With all precincts reporting in the special election to fill Sen. Kirsten Gillibrand’s (D-N.Y.) former House seat, the race could be headed for a drawn-out ballot-counting process.

Democratic businessman Scott Murphy led Republican Assemblyman Jim Tedisco by 65 votes out of more than 150,000 cast with 100 percent of precincts reporting Tuesday, according to The Associated Press.

With thousands of absentee ballots to be counted, the race could drag on for days or weeks. The waiting could be prolonged by a state board of elections decision last week to extend the deadline for absentee ballots to April 13.
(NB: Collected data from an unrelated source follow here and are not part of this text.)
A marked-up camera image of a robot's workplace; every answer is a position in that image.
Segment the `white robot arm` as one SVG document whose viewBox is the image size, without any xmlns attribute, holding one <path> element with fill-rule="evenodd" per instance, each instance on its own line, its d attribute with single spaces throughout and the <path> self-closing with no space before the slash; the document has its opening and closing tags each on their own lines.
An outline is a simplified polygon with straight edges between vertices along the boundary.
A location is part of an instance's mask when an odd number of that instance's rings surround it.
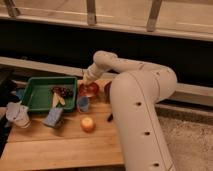
<svg viewBox="0 0 213 171">
<path fill-rule="evenodd" d="M 118 73 L 111 83 L 110 104 L 126 171 L 176 171 L 155 110 L 156 103 L 175 92 L 175 72 L 167 66 L 97 51 L 83 82 L 89 84 L 109 70 Z"/>
</svg>

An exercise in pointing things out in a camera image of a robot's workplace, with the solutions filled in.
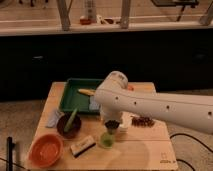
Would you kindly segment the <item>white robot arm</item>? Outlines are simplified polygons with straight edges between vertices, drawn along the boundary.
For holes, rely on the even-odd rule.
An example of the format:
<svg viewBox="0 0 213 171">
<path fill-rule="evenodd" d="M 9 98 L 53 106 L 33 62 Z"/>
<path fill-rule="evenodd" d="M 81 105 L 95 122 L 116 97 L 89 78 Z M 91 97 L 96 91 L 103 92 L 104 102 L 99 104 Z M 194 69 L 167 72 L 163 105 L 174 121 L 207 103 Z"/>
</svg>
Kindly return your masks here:
<svg viewBox="0 0 213 171">
<path fill-rule="evenodd" d="M 127 89 L 128 78 L 112 71 L 97 87 L 95 101 L 108 130 L 109 123 L 122 122 L 130 112 L 213 134 L 213 96 L 146 93 Z"/>
</svg>

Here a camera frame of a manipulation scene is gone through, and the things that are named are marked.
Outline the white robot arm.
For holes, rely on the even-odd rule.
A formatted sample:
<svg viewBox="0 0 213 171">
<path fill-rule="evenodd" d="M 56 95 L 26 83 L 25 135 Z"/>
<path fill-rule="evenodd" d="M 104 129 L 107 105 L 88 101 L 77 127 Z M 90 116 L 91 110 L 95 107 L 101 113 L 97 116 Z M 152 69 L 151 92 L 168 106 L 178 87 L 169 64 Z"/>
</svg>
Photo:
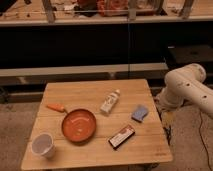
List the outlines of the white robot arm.
<svg viewBox="0 0 213 171">
<path fill-rule="evenodd" d="M 159 105 L 173 110 L 188 100 L 213 119 L 213 89 L 203 84 L 205 79 L 206 71 L 197 63 L 169 71 L 164 77 L 165 87 L 157 95 Z"/>
</svg>

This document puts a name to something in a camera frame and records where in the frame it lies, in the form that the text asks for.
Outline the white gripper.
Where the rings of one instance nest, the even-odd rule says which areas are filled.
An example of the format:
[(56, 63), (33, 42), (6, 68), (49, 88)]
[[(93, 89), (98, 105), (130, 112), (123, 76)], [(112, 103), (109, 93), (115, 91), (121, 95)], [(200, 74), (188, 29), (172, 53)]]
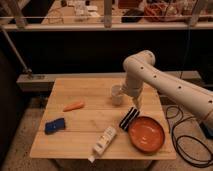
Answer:
[(122, 84), (122, 92), (130, 97), (133, 97), (132, 101), (137, 110), (140, 110), (142, 106), (142, 98), (139, 97), (142, 92), (142, 88), (143, 88), (142, 83), (138, 83), (138, 84), (123, 83)]

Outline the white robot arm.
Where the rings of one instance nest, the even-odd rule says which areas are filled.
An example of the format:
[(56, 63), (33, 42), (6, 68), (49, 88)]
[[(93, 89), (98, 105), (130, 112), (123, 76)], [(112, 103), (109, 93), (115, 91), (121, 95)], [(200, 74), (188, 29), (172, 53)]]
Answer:
[(140, 95), (143, 83), (147, 83), (213, 129), (213, 92), (166, 74), (154, 64), (155, 56), (149, 50), (131, 55), (123, 62), (126, 77), (122, 92), (133, 99), (136, 108), (141, 107)]

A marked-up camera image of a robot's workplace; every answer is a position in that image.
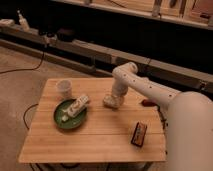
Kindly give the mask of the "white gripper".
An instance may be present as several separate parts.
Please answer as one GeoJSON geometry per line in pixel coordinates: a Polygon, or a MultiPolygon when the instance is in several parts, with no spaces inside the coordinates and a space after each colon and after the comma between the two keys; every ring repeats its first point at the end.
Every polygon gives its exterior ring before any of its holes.
{"type": "Polygon", "coordinates": [[[113,87],[111,91],[111,103],[113,108],[119,108],[124,103],[126,89],[121,87],[113,87]]]}

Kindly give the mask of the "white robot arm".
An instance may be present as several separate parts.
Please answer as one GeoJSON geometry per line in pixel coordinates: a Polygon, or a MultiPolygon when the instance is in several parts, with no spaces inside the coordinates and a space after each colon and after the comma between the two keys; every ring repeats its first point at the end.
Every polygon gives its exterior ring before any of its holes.
{"type": "Polygon", "coordinates": [[[133,62],[113,69],[112,94],[131,87],[166,111],[166,171],[213,171],[213,101],[207,96],[155,83],[136,75],[133,62]]]}

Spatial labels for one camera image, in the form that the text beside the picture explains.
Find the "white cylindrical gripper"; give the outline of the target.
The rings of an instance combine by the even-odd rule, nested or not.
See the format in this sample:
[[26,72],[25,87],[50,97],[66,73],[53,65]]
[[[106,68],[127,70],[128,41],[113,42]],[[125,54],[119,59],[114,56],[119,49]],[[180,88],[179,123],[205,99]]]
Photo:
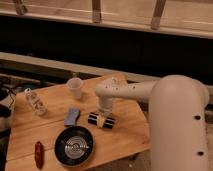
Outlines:
[[102,128],[106,121],[106,117],[108,117],[112,112],[112,105],[99,105],[98,110],[103,116],[97,116],[97,127]]

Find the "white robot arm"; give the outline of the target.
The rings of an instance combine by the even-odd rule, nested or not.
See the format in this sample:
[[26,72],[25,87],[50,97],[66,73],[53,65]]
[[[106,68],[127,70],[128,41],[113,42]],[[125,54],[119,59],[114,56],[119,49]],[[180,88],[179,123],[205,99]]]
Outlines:
[[205,107],[209,91],[200,81],[169,75],[119,85],[108,78],[96,86],[95,93],[103,116],[111,113],[114,98],[149,103],[151,171],[208,171]]

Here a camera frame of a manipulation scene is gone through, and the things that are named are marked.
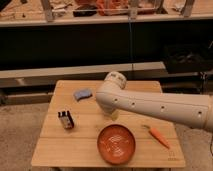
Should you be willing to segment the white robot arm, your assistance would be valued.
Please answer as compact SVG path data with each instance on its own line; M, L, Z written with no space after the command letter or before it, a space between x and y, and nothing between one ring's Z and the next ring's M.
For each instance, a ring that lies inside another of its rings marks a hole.
M107 74L96 91L105 113L121 109L213 132L213 95L130 91L125 90L126 83L120 72Z

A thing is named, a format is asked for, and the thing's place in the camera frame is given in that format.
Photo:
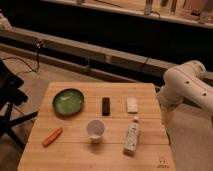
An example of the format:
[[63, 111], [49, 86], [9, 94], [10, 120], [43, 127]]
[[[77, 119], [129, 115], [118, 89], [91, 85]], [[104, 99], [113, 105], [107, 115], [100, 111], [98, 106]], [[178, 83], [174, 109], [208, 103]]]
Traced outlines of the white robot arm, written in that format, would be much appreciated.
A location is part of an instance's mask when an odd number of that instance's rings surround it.
[[172, 111], [184, 98], [206, 110], [213, 124], [213, 87], [203, 81], [205, 73], [205, 66], [197, 60], [173, 66], [164, 72], [164, 85], [157, 93], [163, 125], [171, 120]]

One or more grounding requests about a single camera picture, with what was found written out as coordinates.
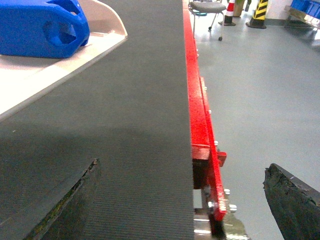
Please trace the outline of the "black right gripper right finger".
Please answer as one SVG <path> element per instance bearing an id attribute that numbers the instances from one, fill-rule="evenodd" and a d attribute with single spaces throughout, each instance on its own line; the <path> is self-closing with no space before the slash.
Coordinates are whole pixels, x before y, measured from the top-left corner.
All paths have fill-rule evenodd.
<path id="1" fill-rule="evenodd" d="M 320 192 L 278 164 L 265 169 L 263 189 L 285 240 L 320 238 Z"/>

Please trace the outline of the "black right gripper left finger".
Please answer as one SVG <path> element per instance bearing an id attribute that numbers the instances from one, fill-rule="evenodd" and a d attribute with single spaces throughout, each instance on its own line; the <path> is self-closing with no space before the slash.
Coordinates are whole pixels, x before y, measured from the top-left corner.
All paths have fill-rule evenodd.
<path id="1" fill-rule="evenodd" d="M 100 160 L 95 158 L 81 178 L 32 228 L 25 239 L 81 240 L 100 177 Z"/>

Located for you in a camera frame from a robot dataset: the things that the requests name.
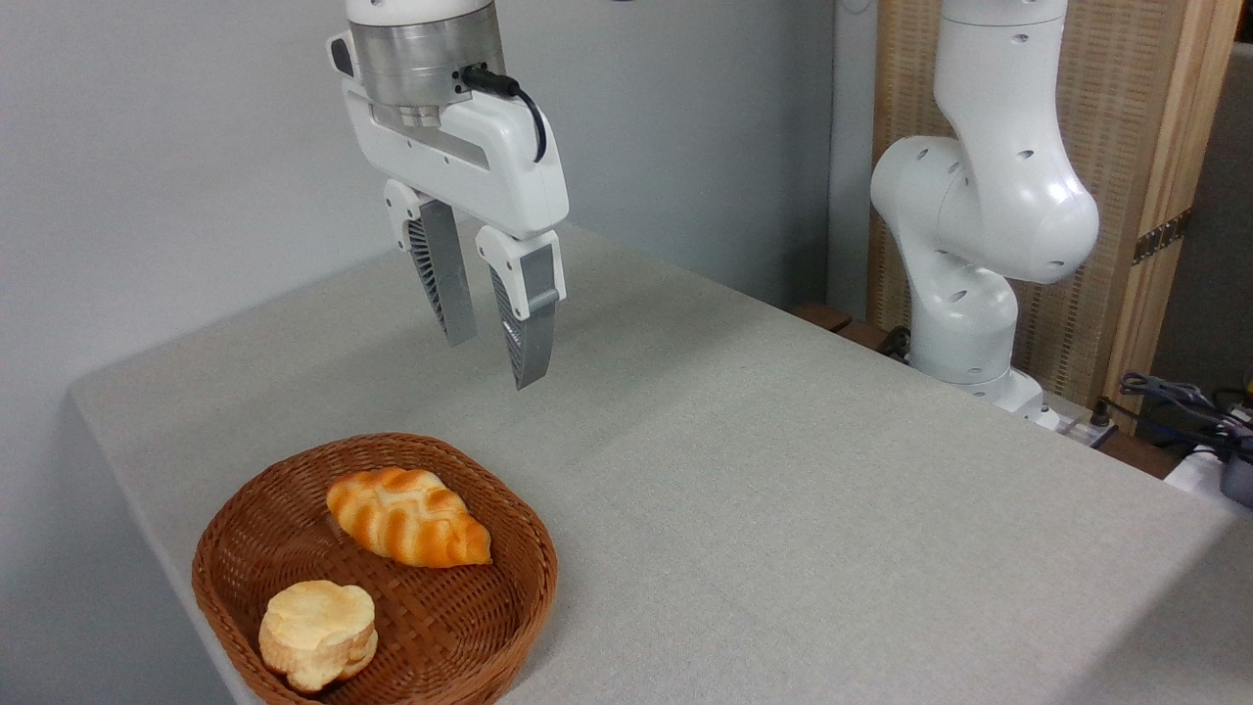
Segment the wicker basket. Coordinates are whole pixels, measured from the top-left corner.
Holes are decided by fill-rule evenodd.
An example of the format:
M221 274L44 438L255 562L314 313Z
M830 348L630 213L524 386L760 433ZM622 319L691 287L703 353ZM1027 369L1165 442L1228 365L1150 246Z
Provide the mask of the wicker basket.
M390 466L432 471L460 495L491 532L494 563L410 569L357 546L327 511L327 487ZM271 597L320 579L370 592L378 651L356 677L308 700L266 670L257 634ZM362 436L288 458L236 493L200 537L192 587L227 655L266 702L494 702L548 619L556 553L535 512L456 448L416 436Z

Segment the pastry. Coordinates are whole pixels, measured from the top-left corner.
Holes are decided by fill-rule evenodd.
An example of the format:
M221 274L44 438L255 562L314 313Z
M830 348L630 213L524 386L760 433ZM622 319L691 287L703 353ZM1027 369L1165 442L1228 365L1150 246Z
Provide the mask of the pastry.
M491 535L429 471L385 468L341 478L331 515L365 548L426 569L491 563Z
M375 602L355 585L298 582L271 599L258 642L266 667L286 675L292 690L312 695L357 675L375 657Z

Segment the croissant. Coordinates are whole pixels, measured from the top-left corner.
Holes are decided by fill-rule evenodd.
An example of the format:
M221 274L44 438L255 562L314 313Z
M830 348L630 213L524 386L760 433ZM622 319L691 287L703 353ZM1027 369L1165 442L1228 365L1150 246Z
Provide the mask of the croissant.
M491 563L491 535L429 471L360 472L331 486L326 505L357 543L419 569Z

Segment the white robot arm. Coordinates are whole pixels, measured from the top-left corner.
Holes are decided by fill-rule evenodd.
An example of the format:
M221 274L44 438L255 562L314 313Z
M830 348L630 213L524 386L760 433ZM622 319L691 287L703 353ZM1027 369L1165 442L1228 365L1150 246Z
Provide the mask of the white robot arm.
M348 0L351 30L331 63L366 158L449 342L475 336L452 208L486 223L475 244L491 267L517 389L548 372L554 314L566 297L553 227L570 209L551 125L504 75L492 0Z
M871 180L910 278L910 363L1051 426L1040 386L1010 368L1005 277L1060 280L1096 243L1096 203L1058 126L1066 0L945 0L942 15L935 95L957 139L902 139Z

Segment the electrical cable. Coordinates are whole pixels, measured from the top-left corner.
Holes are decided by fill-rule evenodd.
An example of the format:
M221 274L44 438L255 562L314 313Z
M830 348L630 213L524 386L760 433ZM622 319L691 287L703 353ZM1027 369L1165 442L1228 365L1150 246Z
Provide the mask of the electrical cable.
M1215 426L1239 426L1253 431L1253 423L1245 422L1223 412L1217 404L1209 401L1199 387L1168 382L1162 378L1146 376L1136 372L1128 372L1119 379L1119 393L1126 397L1144 397L1165 404L1170 404L1185 416ZM1148 417L1159 407L1153 407L1145 412Z
M521 100L526 105L526 109L531 111L531 119L535 121L535 163L540 163L544 154L548 153L548 128L544 126L544 114L540 113L539 105L523 90L517 80L489 70L487 64L466 66L452 74L452 78L464 81L470 90L481 90L499 95L500 98L517 98Z
M1253 450L1249 450L1245 443L1240 443L1238 440L1232 442L1230 436L1220 436L1218 433L1203 435L1203 433L1177 430L1174 427L1162 425L1160 422L1155 422L1145 417L1144 414L1136 414L1135 412L1128 409L1126 407L1123 407L1118 402L1114 402L1109 397L1101 397L1100 403L1119 412L1124 417L1135 419L1145 426L1157 430L1160 433L1174 436L1175 438L1195 443L1197 446L1208 446L1210 448L1214 448L1215 451L1232 453L1233 456L1237 456L1244 461L1253 462Z

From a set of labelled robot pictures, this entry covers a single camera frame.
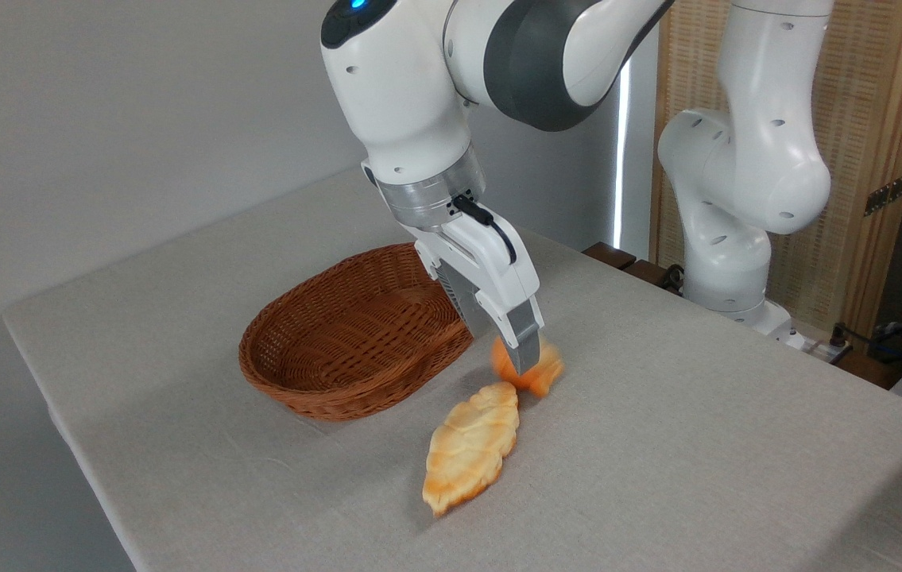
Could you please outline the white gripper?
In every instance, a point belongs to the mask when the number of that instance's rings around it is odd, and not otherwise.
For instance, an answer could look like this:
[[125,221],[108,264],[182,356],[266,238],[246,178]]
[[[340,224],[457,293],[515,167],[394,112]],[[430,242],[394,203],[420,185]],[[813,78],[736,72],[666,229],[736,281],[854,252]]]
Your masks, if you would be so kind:
[[472,337],[498,334],[520,376],[540,361],[544,326],[536,300],[540,281],[519,233],[505,218],[492,224],[458,214],[447,223],[416,228],[423,264],[437,276]]

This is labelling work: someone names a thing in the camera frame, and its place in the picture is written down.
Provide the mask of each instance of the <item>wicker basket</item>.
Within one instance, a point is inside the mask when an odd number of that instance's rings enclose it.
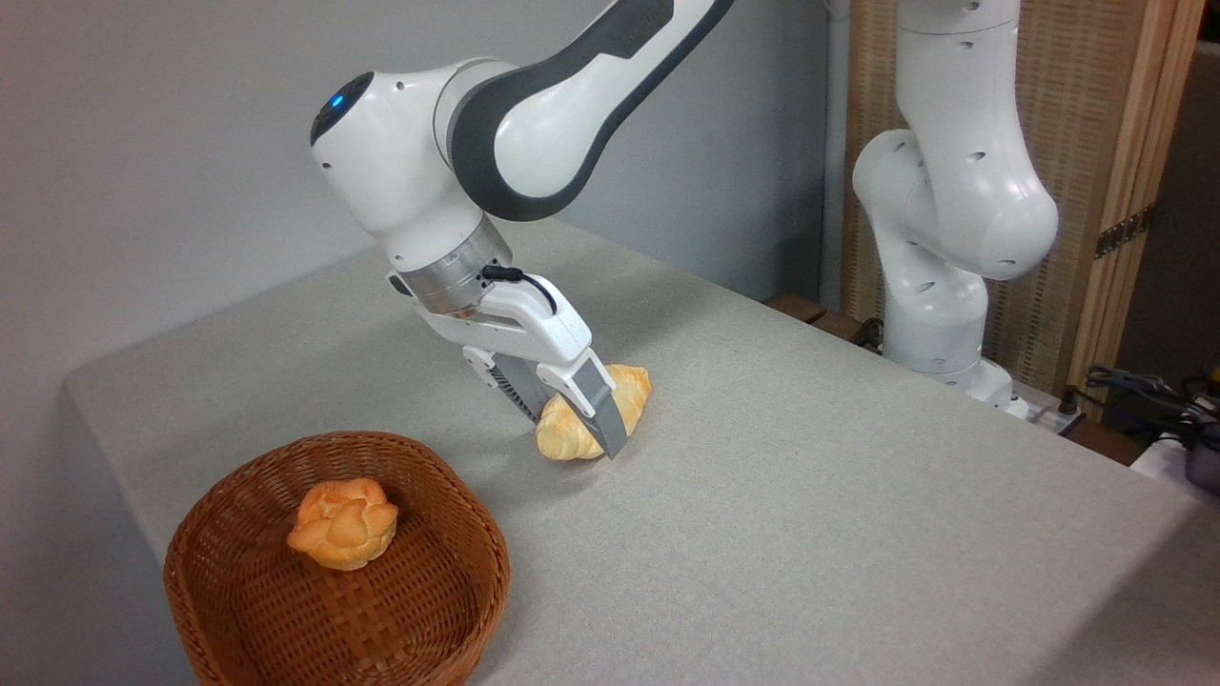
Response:
[[[292,551],[284,540],[310,487],[357,476],[399,508],[386,553],[343,572]],[[389,433],[314,436],[250,461],[195,504],[165,560],[203,684],[461,684],[508,587],[492,515],[436,453]]]

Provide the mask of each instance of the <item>bread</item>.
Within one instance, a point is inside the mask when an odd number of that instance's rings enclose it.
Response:
[[[606,365],[606,371],[615,382],[614,404],[622,415],[627,436],[631,436],[636,431],[639,415],[644,411],[644,403],[653,393],[648,370],[627,365]],[[538,444],[538,452],[553,460],[587,460],[603,454],[601,446],[598,446],[589,430],[584,428],[580,417],[559,394],[542,409],[542,419],[534,430],[534,442]]]
[[[351,571],[386,552],[398,508],[372,478],[323,481],[305,494],[288,546],[329,569]]]

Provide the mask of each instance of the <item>cable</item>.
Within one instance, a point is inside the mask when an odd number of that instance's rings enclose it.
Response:
[[[486,267],[482,269],[482,271],[479,271],[479,273],[483,276],[483,278],[488,281],[506,281],[509,283],[518,283],[521,281],[525,281],[529,283],[531,286],[537,288],[538,292],[543,294],[543,297],[547,298],[548,303],[550,303],[550,314],[551,315],[559,314],[559,305],[555,303],[555,298],[551,297],[550,292],[547,291],[542,283],[538,283],[538,281],[534,280],[534,277],[518,270],[517,267],[501,267],[499,265],[487,265]]]
[[[1097,387],[1097,386],[1108,386],[1108,385],[1105,385],[1105,383],[1097,383],[1094,387]],[[1122,389],[1118,385],[1111,386],[1111,387]],[[1220,450],[1220,441],[1216,441],[1215,436],[1208,431],[1207,424],[1200,424],[1199,422],[1197,414],[1192,414],[1193,408],[1179,406],[1179,415],[1177,416],[1180,419],[1177,421],[1175,421],[1175,422],[1149,420],[1149,419],[1142,419],[1142,417],[1133,416],[1133,415],[1131,415],[1128,413],[1125,413],[1125,411],[1122,411],[1121,408],[1119,408],[1118,405],[1115,405],[1113,403],[1105,403],[1103,400],[1098,400],[1097,398],[1093,398],[1092,395],[1085,393],[1083,391],[1081,391],[1080,388],[1077,388],[1075,386],[1069,386],[1068,389],[1071,393],[1075,393],[1077,398],[1080,398],[1082,400],[1087,400],[1088,403],[1092,403],[1092,404],[1098,405],[1100,408],[1104,408],[1104,409],[1114,413],[1115,415],[1122,417],[1124,420],[1126,420],[1128,422],[1132,422],[1135,425],[1144,427],[1144,430],[1148,431],[1148,432],[1157,431],[1159,433],[1172,435],[1187,449],[1190,449],[1191,447],[1193,447],[1197,443],[1200,443],[1200,444],[1205,446],[1207,448],[1209,448],[1211,450]]]
[[[855,341],[852,343],[856,345],[872,345],[876,349],[881,349],[881,342],[884,338],[884,322],[877,317],[869,317],[864,320],[860,325],[860,332],[855,334]]]
[[[1220,421],[1220,413],[1187,399],[1170,388],[1165,380],[1159,376],[1132,374],[1121,369],[1094,365],[1088,367],[1085,380],[1085,386],[1088,388],[1115,388],[1139,395],[1149,403],[1176,414],[1193,410]]]

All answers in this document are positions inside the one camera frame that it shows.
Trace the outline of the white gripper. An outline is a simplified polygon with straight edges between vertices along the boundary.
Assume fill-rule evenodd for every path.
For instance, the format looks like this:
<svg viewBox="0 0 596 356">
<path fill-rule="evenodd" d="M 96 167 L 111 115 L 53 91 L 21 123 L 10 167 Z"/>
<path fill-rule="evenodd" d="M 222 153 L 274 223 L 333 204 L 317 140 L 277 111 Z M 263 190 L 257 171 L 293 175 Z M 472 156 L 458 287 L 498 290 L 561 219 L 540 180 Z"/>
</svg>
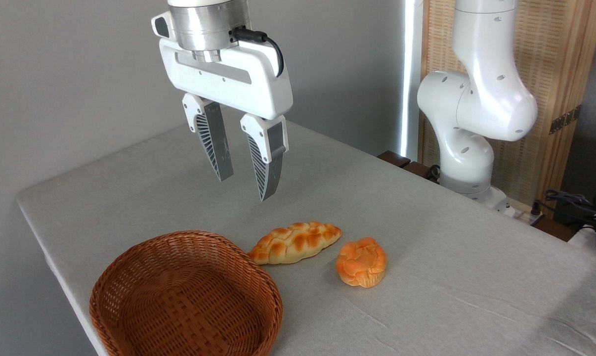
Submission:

The deadline was extended about a week after the U.S. Justice Department determined that overseas and military voters weren’t given enough time to remit their ballots. Ballots must be postmarked by March 30.

About 6,000 absentee ballots had been received by Monday — more than covering the 65-vote margin in the race.

 

Tedisco began the race far ahead as a well-known, longtime assemblyman in a district with a sharp GOP registration advantage.

Despite the historical lean of the district, though, it went for President Obama by three points and Gillibrand by more than 20 in November.

As the political neophyte Murphy became more and more well-known, he closed what began as a 20-point gap and led within the margin of error in polling in the final week of the race.

Democrats spent more and more money on the race, hoping to thwart any GOP momentum after two straight cycles of 20-plus-seat gains.

Tedisco was bolstered by millions in independent spending on the race from groups like the National Republican Congressional Committee (NRCC) and the National Republican Trust PAC. As the race narrowed, though, he sought to separate himself from the party apparatus and make the race about local issues.

Toward the end of the campaign, he and the party sought to make an issue of Murphy’s comment that he would oppose the death penalty, even for the terrorists who killed thousands of Americans in the Sept. 11 attacks.